Reproduce exactly the first line of the material below and every line after it, ending with the line that contains "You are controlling". No pictures should be copied.

Record set:
[Start of Attachment]

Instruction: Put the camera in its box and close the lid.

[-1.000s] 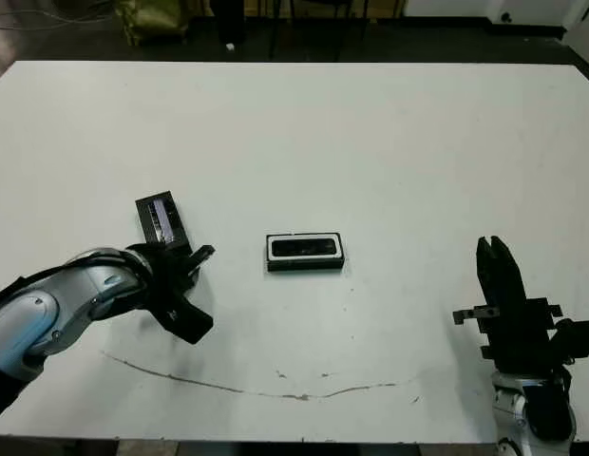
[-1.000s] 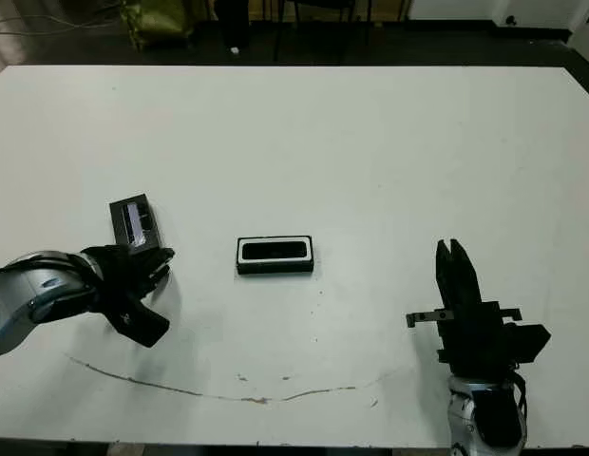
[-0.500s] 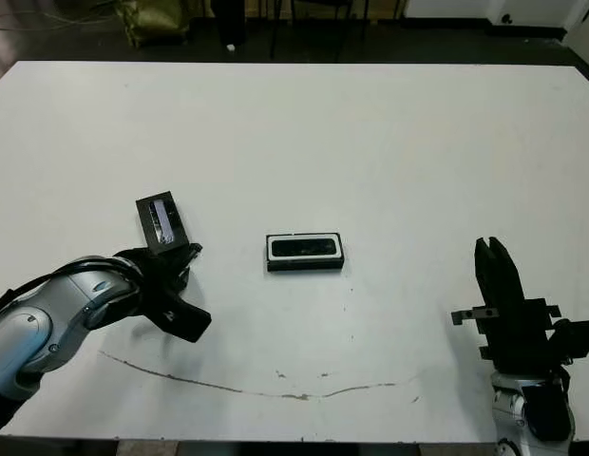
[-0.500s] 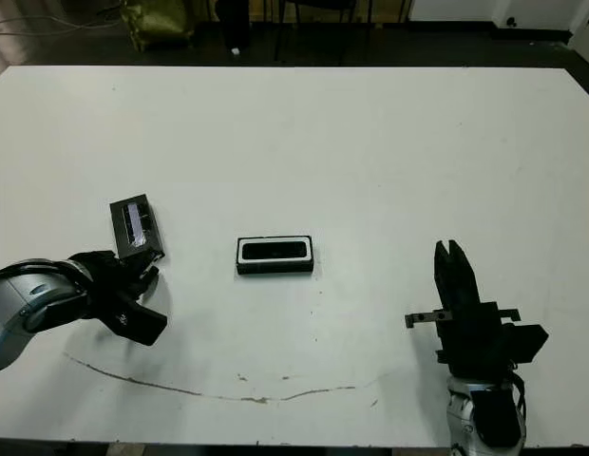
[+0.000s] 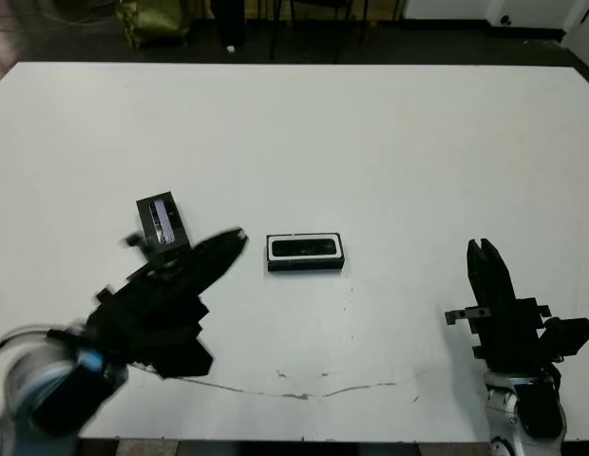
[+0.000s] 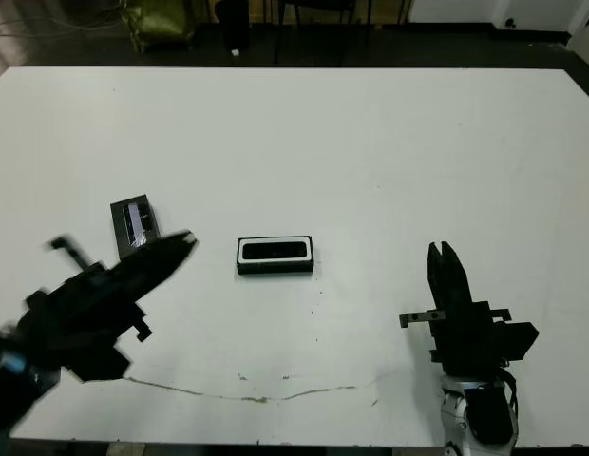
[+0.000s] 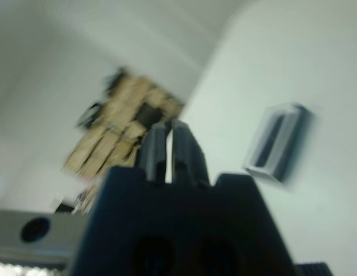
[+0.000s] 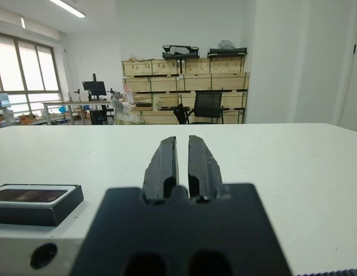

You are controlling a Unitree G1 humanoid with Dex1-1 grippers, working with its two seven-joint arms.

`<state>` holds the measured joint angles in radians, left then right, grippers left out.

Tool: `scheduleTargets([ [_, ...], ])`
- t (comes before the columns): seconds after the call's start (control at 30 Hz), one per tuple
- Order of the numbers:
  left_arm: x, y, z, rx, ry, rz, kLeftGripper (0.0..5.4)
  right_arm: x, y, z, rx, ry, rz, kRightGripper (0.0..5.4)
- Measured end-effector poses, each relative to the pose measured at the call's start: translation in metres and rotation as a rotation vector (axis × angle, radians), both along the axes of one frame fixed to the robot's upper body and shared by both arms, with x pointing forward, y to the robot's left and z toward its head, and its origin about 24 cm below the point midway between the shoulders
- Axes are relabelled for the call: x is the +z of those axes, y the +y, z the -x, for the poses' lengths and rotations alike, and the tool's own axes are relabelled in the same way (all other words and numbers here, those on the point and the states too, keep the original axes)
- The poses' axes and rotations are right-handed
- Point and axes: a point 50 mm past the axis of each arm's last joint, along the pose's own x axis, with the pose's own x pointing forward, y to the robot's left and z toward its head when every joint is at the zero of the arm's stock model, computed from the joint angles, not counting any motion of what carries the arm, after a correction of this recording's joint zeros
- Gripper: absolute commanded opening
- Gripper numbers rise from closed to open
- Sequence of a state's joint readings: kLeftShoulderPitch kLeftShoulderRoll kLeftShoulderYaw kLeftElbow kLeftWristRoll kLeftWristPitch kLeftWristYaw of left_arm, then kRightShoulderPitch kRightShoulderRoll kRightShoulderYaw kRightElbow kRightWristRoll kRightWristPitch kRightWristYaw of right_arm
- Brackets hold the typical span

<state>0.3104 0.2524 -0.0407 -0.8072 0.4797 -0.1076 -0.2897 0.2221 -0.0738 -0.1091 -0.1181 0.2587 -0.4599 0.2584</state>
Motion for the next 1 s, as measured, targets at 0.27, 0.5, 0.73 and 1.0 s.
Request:
scheduleTargets([
  [0.27,-0.007,-0.002,-0.007,0.372,-0.023,0.014,0.79,-0.003,0.000,-0.003,0.017,0.002,-0.010,0.00],
  [0.5,-0.013,0.000,-0.041,0.598,0.043,0.028,2.40,-0.003,0.000,-0.003,0.023,0.003,-0.011,0.00],
  [0.73,-0.028,0.002,-0.073,0.692,0.147,0.061,4.01,-0.003,0.002,-0.003,0.026,0.001,-0.009,0.00],
  [1.0,-0.033,0.003,-0.098,0.697,0.254,0.216,5.39,-0.002,0.006,-0.003,0.029,0.002,-0.018,0.00],
])
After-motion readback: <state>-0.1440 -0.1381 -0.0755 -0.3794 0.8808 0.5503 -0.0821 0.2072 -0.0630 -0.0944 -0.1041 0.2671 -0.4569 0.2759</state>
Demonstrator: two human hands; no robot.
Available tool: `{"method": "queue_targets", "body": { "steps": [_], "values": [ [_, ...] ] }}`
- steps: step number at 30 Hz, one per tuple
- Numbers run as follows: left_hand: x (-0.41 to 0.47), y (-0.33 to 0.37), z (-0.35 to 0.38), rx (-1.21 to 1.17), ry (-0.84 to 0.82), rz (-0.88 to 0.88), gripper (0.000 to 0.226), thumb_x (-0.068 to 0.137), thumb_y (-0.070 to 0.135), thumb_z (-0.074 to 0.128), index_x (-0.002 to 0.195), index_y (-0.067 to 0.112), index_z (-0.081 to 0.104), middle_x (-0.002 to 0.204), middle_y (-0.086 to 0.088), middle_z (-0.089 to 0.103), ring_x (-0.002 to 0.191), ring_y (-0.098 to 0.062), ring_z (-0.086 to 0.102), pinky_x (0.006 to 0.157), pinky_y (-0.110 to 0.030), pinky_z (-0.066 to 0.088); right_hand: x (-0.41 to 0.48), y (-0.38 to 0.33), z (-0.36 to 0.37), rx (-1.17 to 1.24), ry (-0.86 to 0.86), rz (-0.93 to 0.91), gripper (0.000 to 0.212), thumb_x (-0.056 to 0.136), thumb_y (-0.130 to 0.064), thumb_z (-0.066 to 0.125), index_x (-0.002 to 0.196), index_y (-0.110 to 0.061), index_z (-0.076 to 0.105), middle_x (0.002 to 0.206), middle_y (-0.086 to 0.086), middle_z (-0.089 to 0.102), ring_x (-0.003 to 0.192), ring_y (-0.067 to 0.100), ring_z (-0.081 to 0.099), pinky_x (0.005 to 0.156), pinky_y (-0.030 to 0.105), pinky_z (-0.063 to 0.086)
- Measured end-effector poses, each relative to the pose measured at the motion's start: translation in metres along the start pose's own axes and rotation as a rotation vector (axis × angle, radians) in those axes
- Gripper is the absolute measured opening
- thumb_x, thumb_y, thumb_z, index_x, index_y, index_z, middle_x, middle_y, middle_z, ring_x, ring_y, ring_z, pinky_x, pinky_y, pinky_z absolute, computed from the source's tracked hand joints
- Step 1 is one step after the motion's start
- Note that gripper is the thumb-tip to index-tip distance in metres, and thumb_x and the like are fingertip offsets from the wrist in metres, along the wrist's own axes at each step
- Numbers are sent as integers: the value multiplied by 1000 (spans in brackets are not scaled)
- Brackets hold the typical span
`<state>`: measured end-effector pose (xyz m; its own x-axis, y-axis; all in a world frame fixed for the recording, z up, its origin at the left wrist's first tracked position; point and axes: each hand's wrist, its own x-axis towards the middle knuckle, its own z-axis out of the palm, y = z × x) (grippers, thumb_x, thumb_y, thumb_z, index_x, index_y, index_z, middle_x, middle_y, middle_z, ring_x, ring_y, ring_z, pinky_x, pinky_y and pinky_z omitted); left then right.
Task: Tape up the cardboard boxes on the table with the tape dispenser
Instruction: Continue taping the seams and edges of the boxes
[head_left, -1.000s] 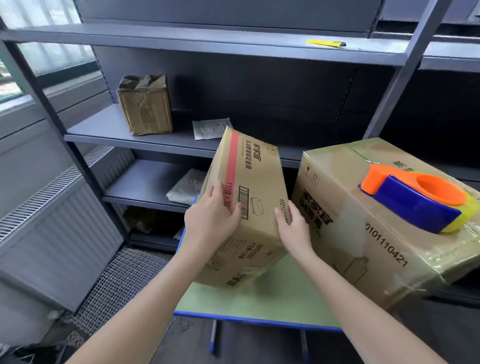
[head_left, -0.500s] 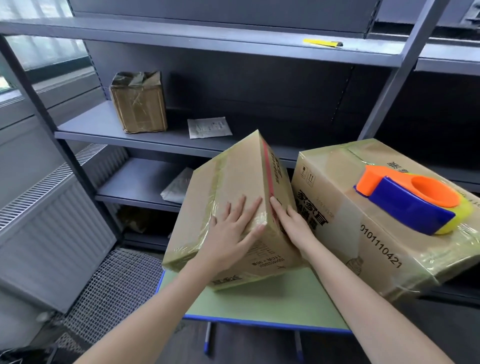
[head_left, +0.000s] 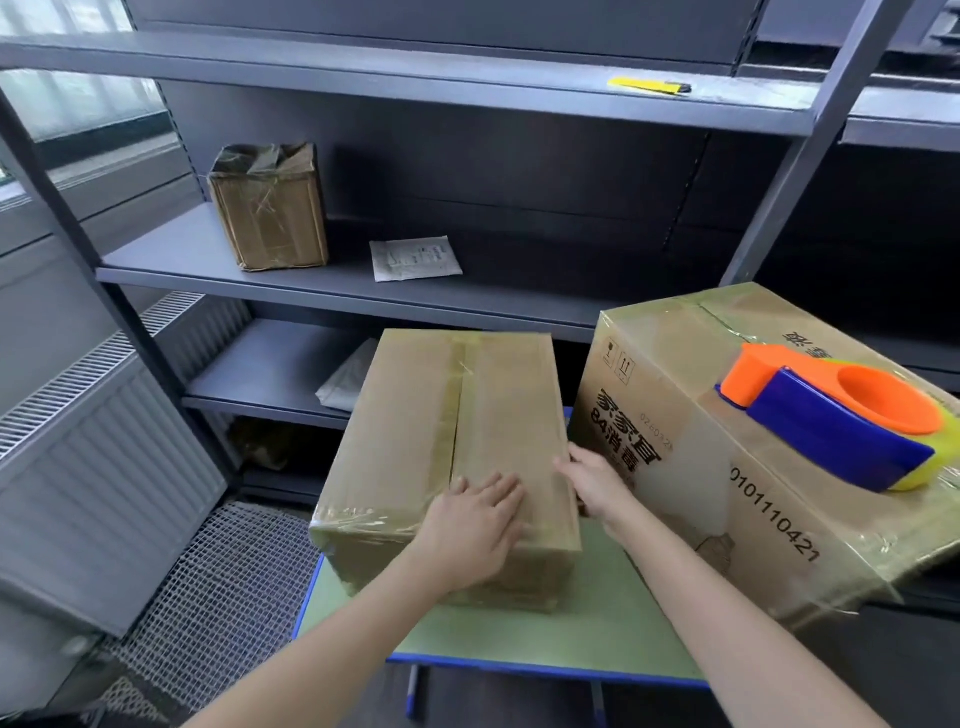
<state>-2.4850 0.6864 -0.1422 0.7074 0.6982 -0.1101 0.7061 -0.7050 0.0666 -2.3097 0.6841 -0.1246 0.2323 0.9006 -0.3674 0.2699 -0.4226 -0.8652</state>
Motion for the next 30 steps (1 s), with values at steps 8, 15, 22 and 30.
{"method": "queue_targets", "body": {
  "steps": [8,15,22,30],
  "values": [
    [4,-32,3,-138,99,-57,43,101,35,31,143,29,36,151,15,30,138,-4,30,104,-29,39,12,4,33,-498,138,44,64,99,-24,43,152,-13,10,146,11,38,114,25,55,85,33,50],
    [-1,-91,0,-84,33,-548,56,91,63,33,140,36,34,146,1,33,137,-23,25,105,-64,18,11,-2,60,-771,218,117,63,99,-35,40,150,-9,14,144,20,26,122,34,44,97,39,45],
    [-5,-99,4,-128,30,-678,67,84,74,28,143,43,24,151,-8,22,136,-28,18,94,-51,41,11,1,69,-872,233,103,60,101,-36,33,150,-9,12,149,27,17,130,41,34,108,44,33],
    [-34,-69,11,-24,62,-764,50,97,48,27,141,25,33,141,-14,38,128,-33,34,73,-36,47,22,-5,61,-944,174,7,54,102,-33,29,151,-12,15,153,27,11,134,43,28,111,47,25]
  ]
}}
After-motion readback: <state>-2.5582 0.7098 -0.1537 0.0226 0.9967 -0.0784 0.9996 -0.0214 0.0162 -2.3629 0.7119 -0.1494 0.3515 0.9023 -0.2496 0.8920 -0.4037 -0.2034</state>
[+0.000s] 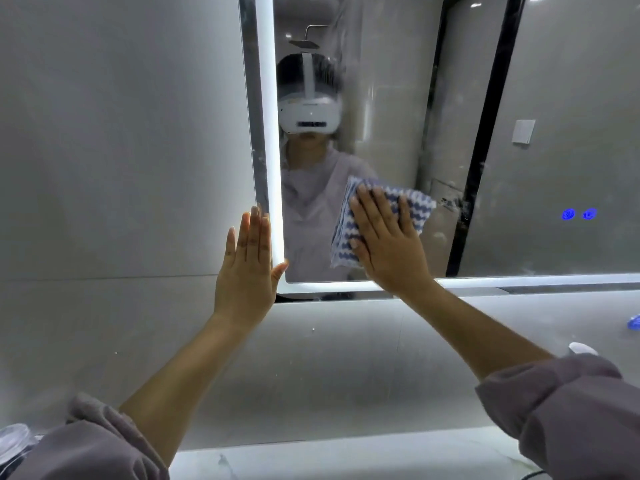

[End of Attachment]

Answer space:
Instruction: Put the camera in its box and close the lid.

[-1.000s] 
[-1.000s] 
[-0.500s] 
[-0.500s] 
[+0.000s] 
[+0.000s] 
[+0.000s] 
[+0.000s] 

You are controlling a Unitree G1 humanoid with Dex1-1 grippers, working with its two seven-joint arms.

There is nothing else to this exercise.